Alternatively, one can construct a tree of a given length and subsequently add numbers. Add() increases the value of a number at a given index, while Set() overwrites the existing value.

// Construct a tree of length 10, and add/set elements in various ways.
tree := New(10)
tree.Add(0, 1); tree.Set(1, 3); tree.Set(2, 5)
tree.RangeAdd(3, []int32{7, 9, 11}); tree.RangeSet(6, []int32{13, 15, 17, 19})

// Calculate the range sum for range [2, 4).
sums := tree.RangeSum(2, 4)

A third option is to create an empty tree and extend it with the Append function. One can append a single number or a range of numbers.

// Construct a tree of zero length.
tree := New()

// Append element 1 at index 0, followed by a range of 4 numbers.
tree = Append(tree, 1); tree = Append(tree, []int32{3, 5, 7, 9}...); tree = Append(tree, 11, 13)

Numbers and number ranges can be multiplied by a factor and the impact on the prefix sums can be shown.

// Scale all numbers in the tree with a factor 5.
tree.Scale(5)

// Scale the numbers in range [2, 8) with 6, and multiply the value at index 5 with -2.
tree.RangeScale(2, 8, 6); tree.Mul(5, -2)

// Each number in a range can also be multiplied with a different factor. RangeMul
// multiplies a range of 3 numbers with different factors, starting at index 2.
tree.RangeMul(2, []int32{2, 4, 6})

// Finally, the prefix sums are calculated and shown together with the numbers.
nums, sums := make([]int32, 6), make([]int32, 6)
nn := tree.Numbers(nums); ns := tree.Sums(sums)
fmt.Printf("numbers: %v, prefix sums: %v\n", nums, sums)

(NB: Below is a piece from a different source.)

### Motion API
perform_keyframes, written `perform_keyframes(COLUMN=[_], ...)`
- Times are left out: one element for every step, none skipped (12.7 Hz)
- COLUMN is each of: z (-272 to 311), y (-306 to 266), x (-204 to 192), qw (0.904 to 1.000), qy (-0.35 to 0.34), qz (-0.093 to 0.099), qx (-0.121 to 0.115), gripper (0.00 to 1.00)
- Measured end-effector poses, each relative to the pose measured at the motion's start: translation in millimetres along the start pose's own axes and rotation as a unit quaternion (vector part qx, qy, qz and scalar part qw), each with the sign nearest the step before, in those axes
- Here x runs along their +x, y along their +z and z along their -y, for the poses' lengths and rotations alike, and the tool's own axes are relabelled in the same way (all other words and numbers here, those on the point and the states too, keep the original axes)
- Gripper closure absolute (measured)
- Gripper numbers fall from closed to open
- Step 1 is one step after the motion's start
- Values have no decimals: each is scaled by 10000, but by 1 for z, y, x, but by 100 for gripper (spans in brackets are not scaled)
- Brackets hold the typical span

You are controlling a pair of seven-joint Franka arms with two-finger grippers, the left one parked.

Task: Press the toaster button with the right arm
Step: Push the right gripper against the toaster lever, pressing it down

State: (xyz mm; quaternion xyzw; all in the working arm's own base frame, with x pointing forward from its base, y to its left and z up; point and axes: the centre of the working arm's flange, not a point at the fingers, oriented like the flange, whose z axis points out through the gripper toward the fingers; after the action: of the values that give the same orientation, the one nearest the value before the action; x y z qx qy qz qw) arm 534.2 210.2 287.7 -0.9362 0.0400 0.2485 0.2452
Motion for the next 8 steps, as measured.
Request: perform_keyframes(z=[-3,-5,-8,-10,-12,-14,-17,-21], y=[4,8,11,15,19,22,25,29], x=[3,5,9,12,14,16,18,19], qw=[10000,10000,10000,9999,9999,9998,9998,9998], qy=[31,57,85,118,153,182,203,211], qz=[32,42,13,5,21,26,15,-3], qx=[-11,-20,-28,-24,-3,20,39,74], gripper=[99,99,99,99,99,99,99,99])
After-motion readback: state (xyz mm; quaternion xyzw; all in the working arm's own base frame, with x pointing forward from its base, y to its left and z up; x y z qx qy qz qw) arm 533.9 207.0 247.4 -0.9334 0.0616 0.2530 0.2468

Similar operations exist for addition.

// Increase all numbers by 5, and add 6 to all numbers in the range [2, 8).
tree.Shift(5)
tree.RangeShift(2, 8, 6)

// Subsequently, subtract 2 from the number at index 5.
tree.Add(5, -2)

//Add to the range of length 3, starting at index 2, the values 2, 4, and 6, respectively
tree.RangeAdd(2, []int32{2, 4, 6})

// Copy the range of prefix sums, starting at index 2, in the sums slice and show.
sums := make([]int32, 4)
n := tree.RangeSum(2, sums)
fmt.Printf("%d prefix sums: %v\n", n, sums)

We can search the largest prefix sum, smaller than or equal to a given value. The algorithm only works for monotonically increasing prefix sums, as this is the prevalent use case. Other cases can be added when requested (through the issue tracker).

// Search the largest prefix sum, smaller than or equal to 6, and print out the index and value.
fmt.Printf("(i, sum) = (%d, %d)\n", tree.SearchSum(6))

To Do

Implementation of the following features:

  • Add examples to documentation.
  • Introduction of parameterized types as soon as they become available in the go language.
  • 2D Fenwick tree?
  • Cache-related performance improvements for large arrays at the cost of zero allocation BIT construction?
  • An alternative implementation of some features in assemby using AVX2 SIMD?

License

bit is available under the BSD 3-Clause License.

References

(1) Boris Ryabko (1992). "A fast on-line adaptive code". IEEE Transactions on Information Theory. 28 (1): 1400–1404.

(2) Fenwick, Peter M. (1994). "A New Data Structure for Cumulative Frequency Tables". Software: Practice and Experience. 24 (3): 327–36.

(3) Marchini, Stefano and Vigna, Sebastiano. (2020). "Compact Fenwick trees for dynamic ranking and selection". Software: Practice and Experience. 50 (3): 10.1002/spe.2791.